◆ What the task asks
Ignoring the pictures, copy the data exactly.

◆ Exercise data
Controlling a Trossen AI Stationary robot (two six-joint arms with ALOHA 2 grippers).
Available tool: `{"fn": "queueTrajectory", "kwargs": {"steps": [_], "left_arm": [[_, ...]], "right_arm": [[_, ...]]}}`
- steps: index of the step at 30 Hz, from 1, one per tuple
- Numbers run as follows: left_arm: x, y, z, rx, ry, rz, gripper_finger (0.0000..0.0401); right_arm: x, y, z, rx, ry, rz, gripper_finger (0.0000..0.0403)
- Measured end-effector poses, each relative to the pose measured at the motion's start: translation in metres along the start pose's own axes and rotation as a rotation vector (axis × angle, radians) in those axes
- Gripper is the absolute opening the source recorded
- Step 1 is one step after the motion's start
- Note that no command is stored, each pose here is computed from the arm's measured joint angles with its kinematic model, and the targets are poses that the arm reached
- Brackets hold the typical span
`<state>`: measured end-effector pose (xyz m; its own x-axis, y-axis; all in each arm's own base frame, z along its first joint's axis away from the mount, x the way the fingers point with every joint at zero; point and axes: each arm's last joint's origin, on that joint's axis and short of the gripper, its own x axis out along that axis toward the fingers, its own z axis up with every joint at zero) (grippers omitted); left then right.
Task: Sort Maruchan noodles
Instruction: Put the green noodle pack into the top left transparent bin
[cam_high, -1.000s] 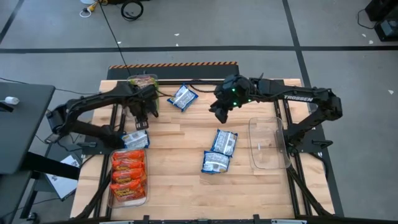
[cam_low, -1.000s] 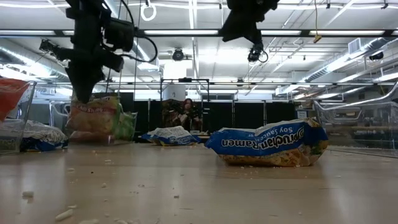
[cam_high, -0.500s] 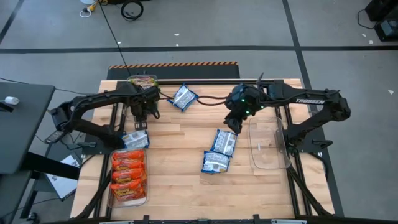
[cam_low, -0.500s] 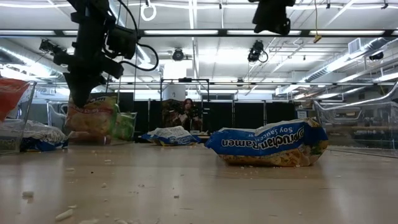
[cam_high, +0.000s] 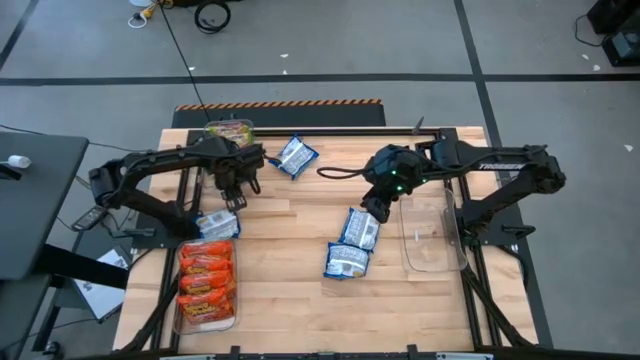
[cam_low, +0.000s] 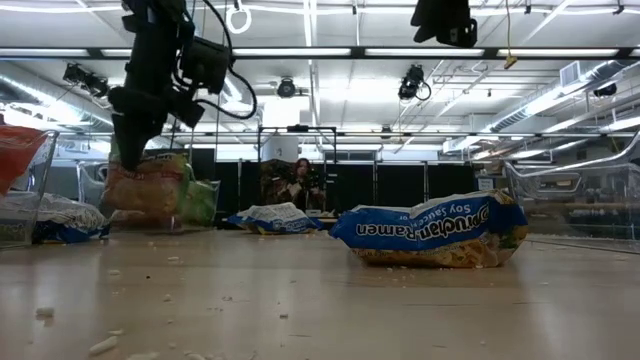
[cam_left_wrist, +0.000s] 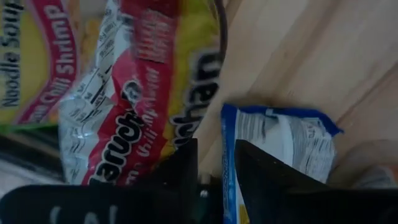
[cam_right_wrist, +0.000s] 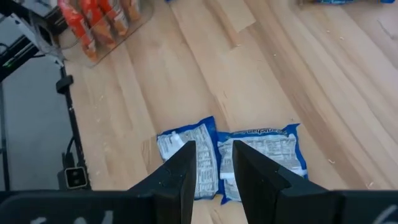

◆ Solution to the problem
Controlling a Trossen AI Stationary robot (two six-joint arms with ALOHA 2 grippers).
Available tool: `{"fn": "queueTrajectory", "kwargs": {"steps": [_], "left_arm": [[_, ...]], "right_arm": [[_, ...]]}}`
- steps: index of the step at 30 Hz, from 1, one per tuple
- Numbers run as follows: left_arm: x, y, z, rx, ry, rz, gripper_finger (0.0000..0.0401); right_arm: x, y, z, rx, ry, rz, gripper_finger (0.0000..0.0403)
- Measured end-effector poses, each relative to the pose measured at the motion's start: translation in metres along the start pose's own axes and rotation as a rotation vector (axis × angle, radians) in those axes
- Gripper is the absolute opening the source recorded
- Step 1 is one step after the motion's start
- Note that no command is stored, each pose here is computed from the arm's measured joint angles with its kinematic model, and the targets are poses that the arm reached
- Brackets hold the typical span
`<state>`: measured end-effector pose (xyz m; its own x-axis, y-axis; all in each arm's own base frame, z along its first joint's axis away from the mount, x the way the fingers point with every joint at zero; point and axes: each arm's last joint's origin, on that joint's axis and short of the gripper, its own x axis out along that axis toward the fingers, its own z axis up with every joint at zero) (grippers omitted); left then right.
Task: Sort Maruchan noodles
Instruction: Put the green noodle pack into the top left transparent bin
[cam_high, -1.000s] 
[cam_low, -1.000s] 
[cam_high, -0.500s] 
[cam_low, -0.500s] 
[cam_high, +0.000s] 
[cam_low, +0.000s] 
[cam_left_wrist, +0.000s] 
[cam_right_wrist, +0.000s] 

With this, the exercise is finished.